RE: RARA-AVIS: The Litle Sister and Hollywood

Jerry Buck (PeteCastle@worldnet.att.net)
Mon, 12 Apr 1999 22:17:27 -0700 > _The Little Sister_ is described as a novel about
> Hollywood: "the heart of the novel" [the three central chapters]; "power
> brokers and image makers"; "the most accurate of Hollywood novels";
> Marlowe penetrates to the heart of its mysteries: the agent's office,
> the starlet's dressing room, the mogul's garden. Is this right?

It's been a long time since I read THE LITTLE SISTER, but I never thought
of it as a "Hollywood novel," any more than I thought those of Ross
Macdonald that ventured down the coast were "Hollywood." Not in the sense
that THE DAY OF THE LOCUST or WHAT MAKES SAMMY RUN are Hollywood novels. If
my memory serves me, it was the only time Marlowe really ventured into
Hollywood.

I don't think "Hollywood novels" really work today, except perhaps for
Jackie Collins. Not when people can see it on Entertainment Tonight or the
E! Channel every day and read about it in People and other magazines.

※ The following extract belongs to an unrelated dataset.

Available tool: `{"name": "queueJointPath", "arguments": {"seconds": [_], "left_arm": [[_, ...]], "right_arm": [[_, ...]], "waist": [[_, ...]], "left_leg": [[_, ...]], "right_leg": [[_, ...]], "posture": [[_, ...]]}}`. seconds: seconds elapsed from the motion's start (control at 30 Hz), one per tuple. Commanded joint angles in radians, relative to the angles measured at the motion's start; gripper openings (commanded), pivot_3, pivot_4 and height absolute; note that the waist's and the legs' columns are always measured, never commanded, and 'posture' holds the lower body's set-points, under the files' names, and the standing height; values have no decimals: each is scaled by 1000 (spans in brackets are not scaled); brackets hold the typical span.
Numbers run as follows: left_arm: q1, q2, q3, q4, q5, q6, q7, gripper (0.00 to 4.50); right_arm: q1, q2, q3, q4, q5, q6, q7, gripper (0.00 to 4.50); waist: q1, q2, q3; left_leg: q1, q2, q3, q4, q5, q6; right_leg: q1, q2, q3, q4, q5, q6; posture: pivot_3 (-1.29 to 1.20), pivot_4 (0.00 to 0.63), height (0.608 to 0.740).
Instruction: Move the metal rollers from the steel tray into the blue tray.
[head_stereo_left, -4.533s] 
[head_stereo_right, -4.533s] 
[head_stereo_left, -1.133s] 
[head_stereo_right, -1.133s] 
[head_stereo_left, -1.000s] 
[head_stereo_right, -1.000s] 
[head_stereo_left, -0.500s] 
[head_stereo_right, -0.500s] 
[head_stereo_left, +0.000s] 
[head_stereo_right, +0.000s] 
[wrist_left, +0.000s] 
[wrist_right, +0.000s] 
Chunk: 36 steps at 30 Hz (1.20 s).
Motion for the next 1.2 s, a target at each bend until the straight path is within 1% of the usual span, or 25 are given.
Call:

Nevertheless, a good story, great characters, and a mystery, with Hollywood
as a background works. As long as the story, characters, and mystery come
first, and there's a twist or a new angle on the crooked producer, predatory
agent, struggling has-been, scheming starlet, and the like. It all boils
down to power--who has it, who wants it, who's struggling to hold onto it,
and what price will they pay.

Chandler did well as a screenwriter. His adaptation of James M. Cain's
DOUBLE INDEMNITY
is a landmark film. Too bad he didn't live long enough to plug Robert Altman
and Elliott Gould for butchering THE LONG GOODBYE.